L’arte di guidare una moto consiste nel tenerla sulla strada. Ma l’esercizio di quest’arte differisce da ogni altro tipo di guida, perché interessa l’intero corpo e il suo istintivo senso dell’equilibrio.
Il pilota di una motocicletta piega di continuo il proprio corpo contro e verso la strada, contrastando la forza centrifuga, lottando con l’inerzia, piegandosi, girando, ruotando, zigzagando in curva, adattando di continuo lo sguardo in modo da osservare il più possibile. È un pas de deux, afferma Berger, pilota e strada uniti in un abbraccio appassionato, compagni di tip-tap lungo l’inesorabile autostrada uomo-macchina della vita.

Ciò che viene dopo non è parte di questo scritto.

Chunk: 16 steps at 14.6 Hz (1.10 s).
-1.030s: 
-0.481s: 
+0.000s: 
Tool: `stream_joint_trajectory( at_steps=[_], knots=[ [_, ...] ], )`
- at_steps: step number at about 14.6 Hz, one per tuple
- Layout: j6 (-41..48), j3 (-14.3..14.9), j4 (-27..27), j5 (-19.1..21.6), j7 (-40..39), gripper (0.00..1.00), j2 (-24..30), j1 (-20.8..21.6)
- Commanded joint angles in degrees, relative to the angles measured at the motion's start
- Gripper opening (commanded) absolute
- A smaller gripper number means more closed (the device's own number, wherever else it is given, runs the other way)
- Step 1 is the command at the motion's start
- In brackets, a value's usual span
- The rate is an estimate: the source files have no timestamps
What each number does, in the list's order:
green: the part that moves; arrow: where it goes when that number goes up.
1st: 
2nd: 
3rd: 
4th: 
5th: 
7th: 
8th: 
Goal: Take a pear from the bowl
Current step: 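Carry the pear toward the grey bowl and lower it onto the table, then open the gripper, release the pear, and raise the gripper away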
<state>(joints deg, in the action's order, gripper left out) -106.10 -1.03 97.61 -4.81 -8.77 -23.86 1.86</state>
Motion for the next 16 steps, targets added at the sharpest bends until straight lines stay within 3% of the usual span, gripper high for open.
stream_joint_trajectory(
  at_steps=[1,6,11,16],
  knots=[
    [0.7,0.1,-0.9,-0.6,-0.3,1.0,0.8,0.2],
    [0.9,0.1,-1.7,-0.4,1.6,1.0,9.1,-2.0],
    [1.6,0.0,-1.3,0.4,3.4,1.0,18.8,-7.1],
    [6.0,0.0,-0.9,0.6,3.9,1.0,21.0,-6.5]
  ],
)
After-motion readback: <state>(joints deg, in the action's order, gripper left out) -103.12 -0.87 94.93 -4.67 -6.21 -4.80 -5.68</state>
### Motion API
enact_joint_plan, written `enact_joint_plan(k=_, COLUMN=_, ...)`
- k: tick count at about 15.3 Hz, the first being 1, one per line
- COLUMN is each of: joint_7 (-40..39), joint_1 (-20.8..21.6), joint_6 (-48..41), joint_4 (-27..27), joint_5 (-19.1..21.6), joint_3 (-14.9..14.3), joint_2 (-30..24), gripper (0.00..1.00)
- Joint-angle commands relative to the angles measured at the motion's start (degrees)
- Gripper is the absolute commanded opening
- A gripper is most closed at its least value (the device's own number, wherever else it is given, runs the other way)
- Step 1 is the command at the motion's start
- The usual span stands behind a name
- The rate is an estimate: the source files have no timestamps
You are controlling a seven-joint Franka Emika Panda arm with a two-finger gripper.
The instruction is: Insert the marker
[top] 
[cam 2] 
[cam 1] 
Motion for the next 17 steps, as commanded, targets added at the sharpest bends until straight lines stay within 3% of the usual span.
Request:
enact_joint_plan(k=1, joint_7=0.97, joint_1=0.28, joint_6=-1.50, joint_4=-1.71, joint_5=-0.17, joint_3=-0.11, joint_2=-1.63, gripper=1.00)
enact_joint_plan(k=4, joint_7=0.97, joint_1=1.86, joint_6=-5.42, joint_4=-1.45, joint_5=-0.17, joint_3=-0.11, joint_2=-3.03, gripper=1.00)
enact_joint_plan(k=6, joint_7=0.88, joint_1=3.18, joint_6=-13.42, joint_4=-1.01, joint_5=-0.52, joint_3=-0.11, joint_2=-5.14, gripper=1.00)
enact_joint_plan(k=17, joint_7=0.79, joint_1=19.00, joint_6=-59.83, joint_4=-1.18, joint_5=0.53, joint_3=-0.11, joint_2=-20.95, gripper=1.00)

A bordo della moto di Berger, è forse possibile scrivere un nuovo Lo Zen e l’arte della manutenzione della motocicletta, aggiornarlo e portarlo a un livello superiore per la nostra epoca globale. Possiamo attaccarci a Berger se ci teniamo alla vita, fidando che ci porterà da qualche parte, oltre l’arcobaleno, oltre la vetta della montagna, oltre il muro. E dato che la nostra motocicletta è un veicolo – non un titano – lui saprà come ripararla se dovesse guastarsi, se dovesse arrestarsi in una qualche piazzola. In questo tragitto, in questo tragitto verso una destinazione, verso un senso reale del luogo – un luogo d’incontro – arriviamo per caso, grazie a speciali mezzi per viaggiare.